Maxime Pedneaud-Jobin continue de défendre l’importance d’avoir certaines discussions à huis clos, mais il reconnaît que le recours à ces rencontres doit être mieux balisé.

Huis clos: «Il faut régler ça»

Les critiques incessantes causées par les sessions de travail à huis clos du conseil municipal sont avant tout provoquées par une mauvaise interprétation, croit le maire de Gatineau, Maxime Pedneaud-Jobin. Il admet toutefois que la situation est loin d’être idéale et que bien des choses restent à préciser dans les nouvelles façons de travailler du conseil.

« Il faut qu’on précise les choses, il faut clarifier ça avec une espèce de politique, lance la maire. Les huis clos, cet automne, il faut régler ça, ne serait-ce que pour arrêter l’espèce de psychodrame qu’on vit chaque semaine. »
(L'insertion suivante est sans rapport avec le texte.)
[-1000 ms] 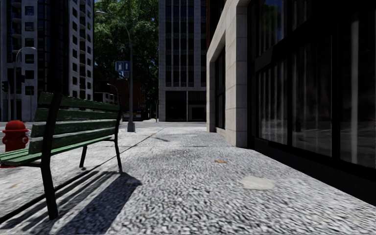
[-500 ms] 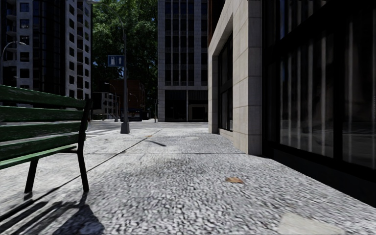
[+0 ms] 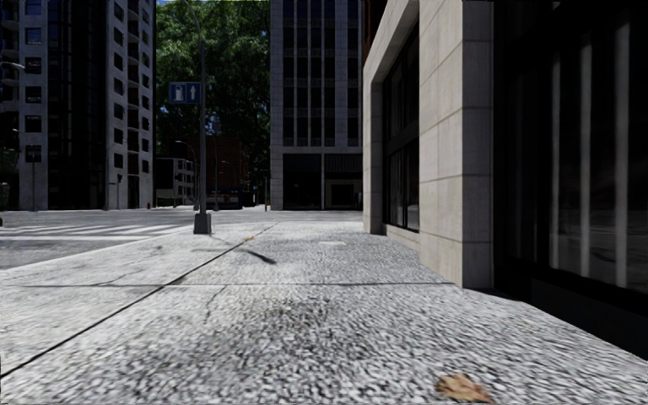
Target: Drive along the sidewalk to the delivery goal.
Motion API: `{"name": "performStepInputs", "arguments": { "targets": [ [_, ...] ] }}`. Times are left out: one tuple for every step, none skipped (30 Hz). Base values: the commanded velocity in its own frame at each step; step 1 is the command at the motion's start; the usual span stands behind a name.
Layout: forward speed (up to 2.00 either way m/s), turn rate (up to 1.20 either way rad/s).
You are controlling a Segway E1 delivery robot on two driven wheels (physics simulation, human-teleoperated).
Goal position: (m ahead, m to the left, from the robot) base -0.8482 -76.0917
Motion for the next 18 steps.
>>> {"name": "performStepInputs", "arguments": {
  "targets": [
    [2.00,0.00],
    [2.00,0.00],
    [2.00,0.00],
    [2.00,0.00],
    [2.00,0.00],
    [2.00,0.00],
    [2.00,0.00],
    [2.00,0.00],
    [2.00,0.00],
    [2.00,0.00],
    [2.00,0.00],
    [2.00,0.00],
    [2.00,0.00],
    [2.00,0.00],
    [2.00,0.00],
    [2.00,0.00],
    [2.00,0.00],
    [2.00,0.00]
  ]
}}
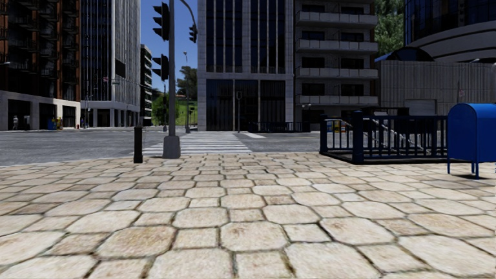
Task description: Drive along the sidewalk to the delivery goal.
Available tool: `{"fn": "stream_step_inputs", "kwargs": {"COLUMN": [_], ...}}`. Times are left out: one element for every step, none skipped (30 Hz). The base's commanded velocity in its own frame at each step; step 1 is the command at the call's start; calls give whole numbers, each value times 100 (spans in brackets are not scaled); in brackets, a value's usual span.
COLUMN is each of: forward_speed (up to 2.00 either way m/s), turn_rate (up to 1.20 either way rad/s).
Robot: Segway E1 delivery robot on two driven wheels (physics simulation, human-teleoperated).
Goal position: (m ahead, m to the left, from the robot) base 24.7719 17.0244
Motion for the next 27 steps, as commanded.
{"fn": "stream_step_inputs", "kwargs": {"forward_speed": [200, 200, 200, 200, 200, 200, 200, 200, 200, 200, 200, 200, 200, 200, 200, 200, 200, 200, 200, 200, 200, 200, 200, 200, 200, 200, 200], "turn_rate": [29, 29, 29, 29, 29, 29, 29, 29, 29, 29, 29, 29, 30, 31, 33, 35, 37, 39, 39, 39, 39, 39, 39, 39, 39, 39, 39]}}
Maxime Pedneaud-Jobin continue de défendre l’importance d’avoir certaines discussions à huis clos, mais il reconnaît que le recours à ces rencontres doit être mieux balisé. Quelles sont les instances qui peuvent recourir au huis clos et pour quelles circonstances ? Quelles informations peuvent ensuite être rendues publiques malgré une présentation derrière des portes fermées ? La réflexion s’est imposée d’elle-même au cours des dernières semaines. Un retour sur ce dossier est prévu à l’automne.

« Dans le champ »

« Mais quand on arrive en public, les élus qui ont des choses à dire doivent le dire, insiste le maire. Ils doivent faire le débat public. Quant aux huis clos, l’interprétation que font certains élus est complètement dans le champ. Quand un élu a une opinion à exprimer, même si ça provient d’un huis clos, il a le droit de s’exprimer. L’élu a toujours le choix de dire ce qu’il a à dire. Les élus ont le choix de faire un débat. Ils pourraient aussi le faire uniquement au conseil municipal. Dans l’immense majorité des villes, c’est directement au conseil que ça se passe.